**What to produce**:
Output exactly the lines below, starting with the line that has "Where can the person's" and going on through the line that has "Where can the orange", both included, and no other lines.

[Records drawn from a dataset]
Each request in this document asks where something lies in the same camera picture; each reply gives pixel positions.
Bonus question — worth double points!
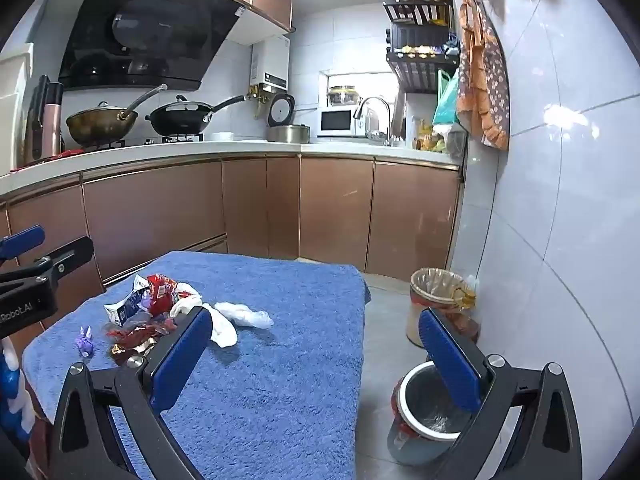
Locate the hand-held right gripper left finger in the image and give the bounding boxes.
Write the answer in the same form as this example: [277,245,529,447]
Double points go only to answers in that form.
[47,305,221,480]

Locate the black wok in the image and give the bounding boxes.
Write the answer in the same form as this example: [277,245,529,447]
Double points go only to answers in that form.
[145,94,247,137]

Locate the white plastic bag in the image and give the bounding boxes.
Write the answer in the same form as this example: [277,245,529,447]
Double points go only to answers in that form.
[214,301,275,330]

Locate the gold foil wrapper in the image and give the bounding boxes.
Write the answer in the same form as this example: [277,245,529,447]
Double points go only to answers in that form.
[109,342,158,367]

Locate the white tissue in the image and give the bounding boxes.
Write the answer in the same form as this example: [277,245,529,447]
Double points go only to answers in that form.
[170,282,238,348]

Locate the white microwave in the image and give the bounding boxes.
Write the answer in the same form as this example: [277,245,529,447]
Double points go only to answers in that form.
[315,106,368,138]

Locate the brass wok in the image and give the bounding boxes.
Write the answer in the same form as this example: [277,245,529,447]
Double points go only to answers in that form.
[65,84,168,147]

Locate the orange floral apron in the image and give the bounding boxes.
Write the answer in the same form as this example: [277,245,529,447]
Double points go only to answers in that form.
[456,0,511,152]

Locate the knife block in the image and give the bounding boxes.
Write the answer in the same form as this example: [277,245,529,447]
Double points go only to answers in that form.
[22,74,65,166]

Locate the grey bin with white rim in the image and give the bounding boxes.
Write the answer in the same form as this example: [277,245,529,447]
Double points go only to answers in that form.
[387,360,483,466]

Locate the gas stove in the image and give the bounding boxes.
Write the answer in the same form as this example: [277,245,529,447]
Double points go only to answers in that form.
[60,132,206,153]

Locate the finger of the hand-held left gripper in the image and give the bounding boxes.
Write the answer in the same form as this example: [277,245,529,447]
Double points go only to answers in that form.
[31,236,95,282]
[0,225,46,262]

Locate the black wall rack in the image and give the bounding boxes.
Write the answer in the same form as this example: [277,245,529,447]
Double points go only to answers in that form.
[382,0,461,93]

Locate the brown lower cabinets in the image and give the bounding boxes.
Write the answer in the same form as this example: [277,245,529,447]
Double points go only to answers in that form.
[0,155,463,311]

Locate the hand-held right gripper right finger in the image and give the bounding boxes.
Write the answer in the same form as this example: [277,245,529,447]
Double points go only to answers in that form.
[417,307,583,480]

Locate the beige bin with liner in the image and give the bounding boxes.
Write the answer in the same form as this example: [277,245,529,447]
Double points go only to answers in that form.
[409,267,476,348]

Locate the blue towel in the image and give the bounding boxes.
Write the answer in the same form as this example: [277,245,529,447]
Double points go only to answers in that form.
[22,251,371,480]

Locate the group of condiment bottles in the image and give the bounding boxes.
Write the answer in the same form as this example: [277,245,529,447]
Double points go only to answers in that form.
[412,115,466,156]

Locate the chrome faucet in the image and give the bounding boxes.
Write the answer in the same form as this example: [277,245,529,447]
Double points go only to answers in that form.
[353,96,393,147]

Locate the green plastic bag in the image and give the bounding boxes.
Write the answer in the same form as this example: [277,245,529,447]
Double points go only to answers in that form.
[432,69,461,128]

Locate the white water heater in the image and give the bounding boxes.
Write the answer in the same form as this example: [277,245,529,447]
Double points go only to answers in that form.
[250,35,292,95]

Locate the cooking oil bottle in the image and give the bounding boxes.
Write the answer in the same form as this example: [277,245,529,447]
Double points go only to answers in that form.
[450,280,482,343]

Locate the purple candy wrapper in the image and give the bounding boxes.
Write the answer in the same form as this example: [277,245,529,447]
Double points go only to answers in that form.
[75,326,96,358]

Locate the black range hood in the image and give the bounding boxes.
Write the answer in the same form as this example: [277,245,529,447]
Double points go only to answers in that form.
[57,0,251,92]

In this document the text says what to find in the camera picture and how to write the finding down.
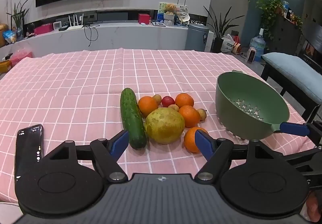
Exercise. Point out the brown longan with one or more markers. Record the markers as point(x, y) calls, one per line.
point(202, 114)
point(173, 107)
point(157, 98)

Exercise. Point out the pink box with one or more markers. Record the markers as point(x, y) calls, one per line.
point(43, 29)

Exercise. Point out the red box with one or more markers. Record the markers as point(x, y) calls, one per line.
point(143, 18)

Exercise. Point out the painted picture card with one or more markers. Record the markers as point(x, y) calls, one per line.
point(182, 8)

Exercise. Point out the orange cardboard box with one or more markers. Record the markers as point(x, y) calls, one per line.
point(5, 66)

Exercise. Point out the thin-leaf potted plant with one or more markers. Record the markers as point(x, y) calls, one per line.
point(18, 16)

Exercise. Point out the white plastic bag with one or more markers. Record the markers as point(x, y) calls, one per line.
point(227, 45)

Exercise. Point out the green colander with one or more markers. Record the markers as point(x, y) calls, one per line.
point(241, 103)

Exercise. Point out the teddy bear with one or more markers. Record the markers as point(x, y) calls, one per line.
point(170, 9)

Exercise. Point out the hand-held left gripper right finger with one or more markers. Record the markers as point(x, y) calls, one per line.
point(202, 142)

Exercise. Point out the pink checked tablecloth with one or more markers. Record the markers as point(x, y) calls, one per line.
point(75, 88)

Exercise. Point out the white router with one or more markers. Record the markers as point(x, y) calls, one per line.
point(74, 27)

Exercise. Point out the yellow-green guava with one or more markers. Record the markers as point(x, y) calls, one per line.
point(164, 125)

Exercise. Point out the green cucumber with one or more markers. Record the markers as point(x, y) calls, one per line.
point(132, 118)

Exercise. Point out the small white heater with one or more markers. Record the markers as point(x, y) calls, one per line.
point(251, 55)

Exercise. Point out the white pot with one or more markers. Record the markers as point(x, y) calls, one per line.
point(169, 19)

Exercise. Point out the long-leaf potted plant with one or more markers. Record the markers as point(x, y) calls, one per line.
point(218, 37)

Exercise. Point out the orange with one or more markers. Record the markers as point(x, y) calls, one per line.
point(190, 116)
point(184, 100)
point(190, 142)
point(148, 106)

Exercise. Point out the black smartphone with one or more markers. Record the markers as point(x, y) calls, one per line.
point(29, 143)

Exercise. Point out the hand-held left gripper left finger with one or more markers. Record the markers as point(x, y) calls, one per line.
point(120, 142)

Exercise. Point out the red tomato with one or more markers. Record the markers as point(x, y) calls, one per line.
point(167, 101)

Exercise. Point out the dark cabinet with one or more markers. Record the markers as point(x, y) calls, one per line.
point(286, 35)

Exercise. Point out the grey trash bin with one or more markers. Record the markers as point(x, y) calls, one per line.
point(197, 37)

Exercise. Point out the blue water bottle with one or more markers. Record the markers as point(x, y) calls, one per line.
point(257, 46)

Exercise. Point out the leafy green plant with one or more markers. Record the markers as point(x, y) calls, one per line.
point(269, 12)

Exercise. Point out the small white clock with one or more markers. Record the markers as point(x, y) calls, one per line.
point(57, 25)

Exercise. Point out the black round table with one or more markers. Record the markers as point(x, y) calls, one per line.
point(314, 39)

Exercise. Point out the blue snack bag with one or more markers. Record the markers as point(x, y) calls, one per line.
point(9, 36)

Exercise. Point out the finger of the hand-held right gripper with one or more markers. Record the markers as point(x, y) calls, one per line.
point(303, 159)
point(294, 128)

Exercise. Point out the pink bag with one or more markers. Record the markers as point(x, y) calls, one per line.
point(22, 56)

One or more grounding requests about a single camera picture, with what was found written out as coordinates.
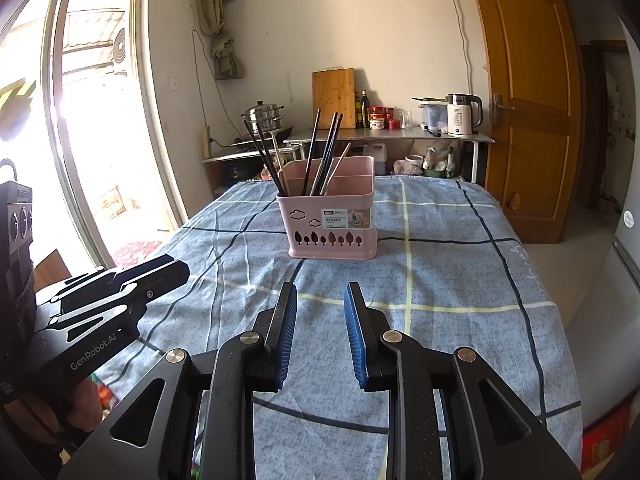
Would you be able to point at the metal kitchen table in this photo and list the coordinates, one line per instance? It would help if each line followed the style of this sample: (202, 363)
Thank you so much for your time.
(400, 134)

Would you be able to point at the dark sauce bottle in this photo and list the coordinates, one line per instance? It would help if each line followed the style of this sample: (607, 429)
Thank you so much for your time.
(365, 110)
(357, 112)

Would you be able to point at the beige power strip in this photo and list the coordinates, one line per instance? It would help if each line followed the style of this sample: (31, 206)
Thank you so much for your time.
(205, 142)

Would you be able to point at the crumpled plastic bags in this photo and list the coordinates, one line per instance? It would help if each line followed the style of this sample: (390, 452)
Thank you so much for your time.
(440, 160)

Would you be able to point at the grey refrigerator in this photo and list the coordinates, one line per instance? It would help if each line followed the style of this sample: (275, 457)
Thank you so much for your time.
(615, 285)

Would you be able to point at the clear glass cup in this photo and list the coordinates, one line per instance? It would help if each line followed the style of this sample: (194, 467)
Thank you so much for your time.
(406, 120)

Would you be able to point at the light wooden chopstick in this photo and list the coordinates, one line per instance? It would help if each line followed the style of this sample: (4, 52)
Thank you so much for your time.
(340, 165)
(277, 160)

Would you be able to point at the black cooktop stove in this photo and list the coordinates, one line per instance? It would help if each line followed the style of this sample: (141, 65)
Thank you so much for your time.
(250, 142)

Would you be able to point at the metal stove stand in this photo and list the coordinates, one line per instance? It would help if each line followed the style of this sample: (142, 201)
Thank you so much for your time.
(225, 157)

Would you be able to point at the white printed jar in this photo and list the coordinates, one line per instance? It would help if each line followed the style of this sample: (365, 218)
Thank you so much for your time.
(378, 123)

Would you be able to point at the white framed glass door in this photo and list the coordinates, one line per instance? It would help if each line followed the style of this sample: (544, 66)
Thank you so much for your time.
(90, 135)

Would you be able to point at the white plastic jug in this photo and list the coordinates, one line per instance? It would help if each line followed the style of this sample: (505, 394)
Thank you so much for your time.
(375, 160)

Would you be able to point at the wooden door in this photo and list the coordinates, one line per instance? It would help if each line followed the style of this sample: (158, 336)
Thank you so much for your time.
(525, 85)

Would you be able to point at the brown wooden furniture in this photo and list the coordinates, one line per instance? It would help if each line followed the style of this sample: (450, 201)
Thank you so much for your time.
(50, 267)

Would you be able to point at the kitchen knife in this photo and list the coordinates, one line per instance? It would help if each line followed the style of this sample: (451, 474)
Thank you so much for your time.
(433, 131)

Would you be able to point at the white electric kettle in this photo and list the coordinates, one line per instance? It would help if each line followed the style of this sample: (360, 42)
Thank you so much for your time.
(460, 117)

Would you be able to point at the bamboo cutting board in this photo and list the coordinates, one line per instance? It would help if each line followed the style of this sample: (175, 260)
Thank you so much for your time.
(332, 100)

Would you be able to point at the steel steamer pot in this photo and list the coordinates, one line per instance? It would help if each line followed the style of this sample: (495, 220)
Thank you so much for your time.
(265, 117)

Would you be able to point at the person's left hand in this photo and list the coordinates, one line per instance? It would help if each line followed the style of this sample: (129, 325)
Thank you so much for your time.
(85, 405)

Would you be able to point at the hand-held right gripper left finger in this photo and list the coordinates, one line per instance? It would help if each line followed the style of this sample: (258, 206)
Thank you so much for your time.
(286, 340)

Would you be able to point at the red patterned mat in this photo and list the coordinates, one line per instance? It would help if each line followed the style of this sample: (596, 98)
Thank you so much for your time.
(136, 251)

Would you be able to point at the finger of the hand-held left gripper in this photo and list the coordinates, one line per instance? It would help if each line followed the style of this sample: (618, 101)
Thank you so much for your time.
(160, 280)
(95, 285)

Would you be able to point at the white round container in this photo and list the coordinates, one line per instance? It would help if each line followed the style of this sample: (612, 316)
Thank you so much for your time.
(413, 164)

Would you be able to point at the black kitchen utensil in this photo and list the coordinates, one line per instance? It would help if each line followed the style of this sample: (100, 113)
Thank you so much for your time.
(430, 99)

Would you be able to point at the water filter pitcher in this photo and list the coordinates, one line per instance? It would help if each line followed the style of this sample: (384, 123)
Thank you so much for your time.
(433, 116)

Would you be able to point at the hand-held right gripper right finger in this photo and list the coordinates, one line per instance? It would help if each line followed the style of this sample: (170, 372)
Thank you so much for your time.
(356, 340)

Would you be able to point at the pink plastic utensil basket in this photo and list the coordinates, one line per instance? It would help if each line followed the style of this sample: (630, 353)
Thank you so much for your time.
(330, 240)

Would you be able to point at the outdoor air conditioner unit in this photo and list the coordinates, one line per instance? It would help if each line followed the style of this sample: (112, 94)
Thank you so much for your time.
(119, 50)

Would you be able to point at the knotted beige curtain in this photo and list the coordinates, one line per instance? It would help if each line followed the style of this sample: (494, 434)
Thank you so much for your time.
(222, 45)

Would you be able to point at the blue plaid cloth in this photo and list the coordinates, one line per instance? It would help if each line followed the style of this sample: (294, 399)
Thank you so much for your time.
(450, 270)

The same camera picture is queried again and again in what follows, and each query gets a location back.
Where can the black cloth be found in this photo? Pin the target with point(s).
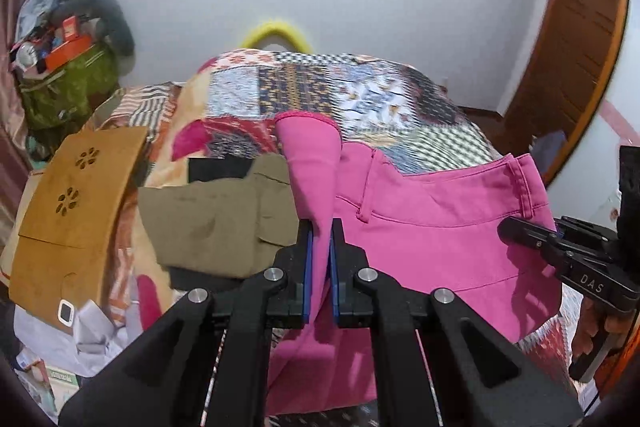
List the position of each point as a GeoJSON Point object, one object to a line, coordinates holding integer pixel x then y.
{"type": "Point", "coordinates": [220, 169]}

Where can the person's right hand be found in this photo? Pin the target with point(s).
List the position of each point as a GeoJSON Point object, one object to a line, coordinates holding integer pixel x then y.
{"type": "Point", "coordinates": [587, 327]}

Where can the grey neck pillow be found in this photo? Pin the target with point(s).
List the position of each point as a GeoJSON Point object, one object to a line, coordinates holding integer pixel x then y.
{"type": "Point", "coordinates": [112, 19]}

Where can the brown striped curtain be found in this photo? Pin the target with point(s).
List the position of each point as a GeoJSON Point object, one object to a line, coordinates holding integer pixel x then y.
{"type": "Point", "coordinates": [12, 82]}

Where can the orange box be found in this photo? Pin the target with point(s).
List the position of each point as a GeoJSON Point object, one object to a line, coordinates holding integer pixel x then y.
{"type": "Point", "coordinates": [67, 49]}

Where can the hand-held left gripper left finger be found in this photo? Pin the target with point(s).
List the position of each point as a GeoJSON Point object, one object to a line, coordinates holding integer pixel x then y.
{"type": "Point", "coordinates": [308, 277]}

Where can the green patterned bag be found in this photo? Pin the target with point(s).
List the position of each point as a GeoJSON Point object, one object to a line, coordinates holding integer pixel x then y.
{"type": "Point", "coordinates": [70, 89]}

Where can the small white framed device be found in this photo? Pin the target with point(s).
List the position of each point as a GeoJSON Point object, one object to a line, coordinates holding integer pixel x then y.
{"type": "Point", "coordinates": [66, 312]}

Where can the pink pants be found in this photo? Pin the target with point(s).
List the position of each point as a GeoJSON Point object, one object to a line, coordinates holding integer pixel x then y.
{"type": "Point", "coordinates": [425, 237]}

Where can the olive green pants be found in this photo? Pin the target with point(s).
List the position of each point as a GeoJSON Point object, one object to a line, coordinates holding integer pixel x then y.
{"type": "Point", "coordinates": [215, 222]}

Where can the white plastic sheet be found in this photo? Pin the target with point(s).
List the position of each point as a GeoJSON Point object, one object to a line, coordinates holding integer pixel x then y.
{"type": "Point", "coordinates": [75, 347]}

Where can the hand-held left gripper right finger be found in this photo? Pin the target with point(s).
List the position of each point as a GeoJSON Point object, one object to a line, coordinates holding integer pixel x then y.
{"type": "Point", "coordinates": [334, 277]}

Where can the white heart-printed sliding door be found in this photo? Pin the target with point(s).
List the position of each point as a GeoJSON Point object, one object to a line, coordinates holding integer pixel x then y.
{"type": "Point", "coordinates": [615, 117]}

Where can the patchwork printed blanket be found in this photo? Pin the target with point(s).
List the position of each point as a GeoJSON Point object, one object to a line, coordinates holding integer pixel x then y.
{"type": "Point", "coordinates": [350, 92]}

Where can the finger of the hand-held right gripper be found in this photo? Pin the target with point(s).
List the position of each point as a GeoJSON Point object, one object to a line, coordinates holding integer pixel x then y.
{"type": "Point", "coordinates": [525, 234]}

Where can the wooden door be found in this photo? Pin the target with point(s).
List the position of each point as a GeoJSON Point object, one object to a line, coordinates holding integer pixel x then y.
{"type": "Point", "coordinates": [575, 52]}

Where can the wooden lap desk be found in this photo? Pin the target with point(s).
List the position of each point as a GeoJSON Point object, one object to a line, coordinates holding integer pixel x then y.
{"type": "Point", "coordinates": [75, 217]}

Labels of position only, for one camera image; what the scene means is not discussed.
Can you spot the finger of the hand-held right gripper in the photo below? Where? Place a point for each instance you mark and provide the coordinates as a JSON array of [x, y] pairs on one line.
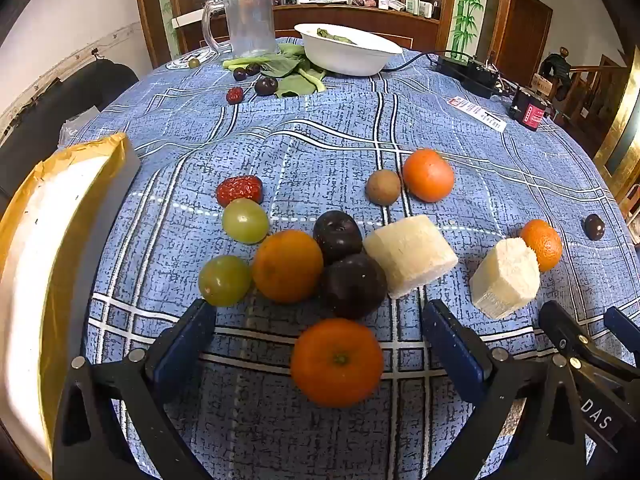
[[565, 327], [622, 325]]

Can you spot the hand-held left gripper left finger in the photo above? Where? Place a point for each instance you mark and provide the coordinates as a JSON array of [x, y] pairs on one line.
[[186, 344]]

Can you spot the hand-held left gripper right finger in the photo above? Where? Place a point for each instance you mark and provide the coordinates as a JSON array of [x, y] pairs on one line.
[[457, 352]]

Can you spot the small orange mandarin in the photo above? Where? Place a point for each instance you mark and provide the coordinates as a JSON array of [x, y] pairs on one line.
[[542, 243]]

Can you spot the white foam box yellow tape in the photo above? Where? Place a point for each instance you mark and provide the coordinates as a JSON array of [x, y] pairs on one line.
[[45, 270]]

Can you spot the peeled sugarcane piece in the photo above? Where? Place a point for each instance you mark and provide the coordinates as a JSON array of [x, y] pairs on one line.
[[410, 255], [505, 280]]

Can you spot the small dark grape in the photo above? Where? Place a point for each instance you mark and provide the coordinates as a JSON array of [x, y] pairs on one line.
[[240, 74], [595, 226], [253, 69]]

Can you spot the dark purple plum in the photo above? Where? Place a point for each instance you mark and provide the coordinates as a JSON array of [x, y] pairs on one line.
[[352, 286], [337, 236]]

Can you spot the brown longan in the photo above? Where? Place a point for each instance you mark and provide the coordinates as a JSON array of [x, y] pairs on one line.
[[383, 187]]

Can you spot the black and red battery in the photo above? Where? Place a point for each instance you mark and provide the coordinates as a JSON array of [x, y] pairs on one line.
[[530, 107]]

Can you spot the white paper label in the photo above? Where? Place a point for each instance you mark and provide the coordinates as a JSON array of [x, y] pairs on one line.
[[477, 112]]

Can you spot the blue checked tablecloth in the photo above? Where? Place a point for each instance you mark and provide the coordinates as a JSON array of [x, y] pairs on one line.
[[320, 145]]

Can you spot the crumpled clear plastic bag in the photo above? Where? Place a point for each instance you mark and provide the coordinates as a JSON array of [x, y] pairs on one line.
[[77, 122]]

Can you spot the small red jujube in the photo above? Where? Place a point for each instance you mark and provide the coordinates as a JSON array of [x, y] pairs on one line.
[[234, 95]]

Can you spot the dark figurine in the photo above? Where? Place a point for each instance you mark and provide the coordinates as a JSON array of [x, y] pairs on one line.
[[556, 71]]

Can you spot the black chair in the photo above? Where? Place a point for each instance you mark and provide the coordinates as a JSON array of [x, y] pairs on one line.
[[55, 120]]

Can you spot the small dark plum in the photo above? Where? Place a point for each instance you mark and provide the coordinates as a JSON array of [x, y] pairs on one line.
[[266, 85]]

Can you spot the black power adapter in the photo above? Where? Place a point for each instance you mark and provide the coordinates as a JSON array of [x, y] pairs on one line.
[[470, 74]]

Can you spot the green leafy vegetable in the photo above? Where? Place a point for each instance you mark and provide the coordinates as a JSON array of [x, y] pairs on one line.
[[295, 70]]

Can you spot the wooden door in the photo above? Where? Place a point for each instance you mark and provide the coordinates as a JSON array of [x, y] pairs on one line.
[[522, 25]]

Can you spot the white bowl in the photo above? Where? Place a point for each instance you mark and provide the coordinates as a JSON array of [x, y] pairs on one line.
[[345, 52]]

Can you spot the green vegetable in bowl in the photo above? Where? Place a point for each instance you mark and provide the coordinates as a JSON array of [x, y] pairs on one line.
[[337, 36]]

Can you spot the wooden cabinet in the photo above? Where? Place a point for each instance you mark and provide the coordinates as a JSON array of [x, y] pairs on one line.
[[350, 15]]

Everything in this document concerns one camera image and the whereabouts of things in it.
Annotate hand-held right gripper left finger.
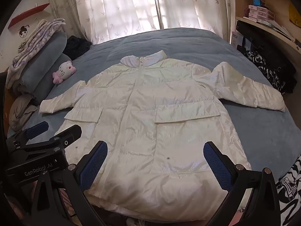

**Result**:
Where can the person's right hand be found in this photo? Pin the target with point(s).
List the position of each point as a GeoJSON Point object, one object to a line, coordinates holding integer pixel x then y.
{"type": "Point", "coordinates": [587, 327]}

Where can the grey neck pillow be found in this photo? Pin the target with point(s).
List the position of each point as a GeoJSON Point object, one object to a line, coordinates holding integer pixel x then y.
{"type": "Point", "coordinates": [112, 19]}

Where can the brown striped curtain be found in this photo? Pin the target with point(s).
List the position of each point as a GeoJSON Point object, one object to a line, coordinates holding integer pixel x then y.
{"type": "Point", "coordinates": [12, 82]}

Where can the orange box be found in this photo? Pin the target with point(s).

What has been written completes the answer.